Psychogenic polydipsia is a well-known phenomenon characterized by excessive fluid intake and polyuria. It is found in 11-20% of patients with schizophrenia spectrum disorder [1]. Lithium is a medication used for mood stabilization in many psychiatric disorders. Nephrogenic diabetes is a known adverse effect associated with lithium therapy.
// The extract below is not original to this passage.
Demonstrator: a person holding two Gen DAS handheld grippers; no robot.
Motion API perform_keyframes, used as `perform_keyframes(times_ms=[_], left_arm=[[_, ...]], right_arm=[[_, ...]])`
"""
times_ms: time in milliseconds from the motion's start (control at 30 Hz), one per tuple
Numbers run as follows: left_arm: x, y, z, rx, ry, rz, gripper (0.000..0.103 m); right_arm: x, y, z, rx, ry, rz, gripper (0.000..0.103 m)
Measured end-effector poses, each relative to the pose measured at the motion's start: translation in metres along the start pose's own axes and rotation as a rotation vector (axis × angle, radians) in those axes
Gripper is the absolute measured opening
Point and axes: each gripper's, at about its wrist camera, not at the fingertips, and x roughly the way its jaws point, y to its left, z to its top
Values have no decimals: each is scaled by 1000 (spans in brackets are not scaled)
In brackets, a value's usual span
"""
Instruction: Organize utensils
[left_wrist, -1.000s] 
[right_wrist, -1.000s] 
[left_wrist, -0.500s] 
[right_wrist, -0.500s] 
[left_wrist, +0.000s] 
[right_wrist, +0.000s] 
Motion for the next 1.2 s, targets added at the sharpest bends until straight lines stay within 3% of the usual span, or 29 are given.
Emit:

Underlying nephrogenic diabetes insipidus (DI) predisposes patients to urinary water loss and hypernatremia unless patients replace the water loss with an increase in fluid intake. However, in the event of coexisting psychogenic polydipsia, patients can consume enough water to overcome the kidney’s ability to excrete it which can result in hyponatremia. Therefore, a patient with both psychogenic polydipsia and nephrogenic DI can develop either hypernatremia or hyponatremia or swing rapidly from one to the other depending on access to and intake of water.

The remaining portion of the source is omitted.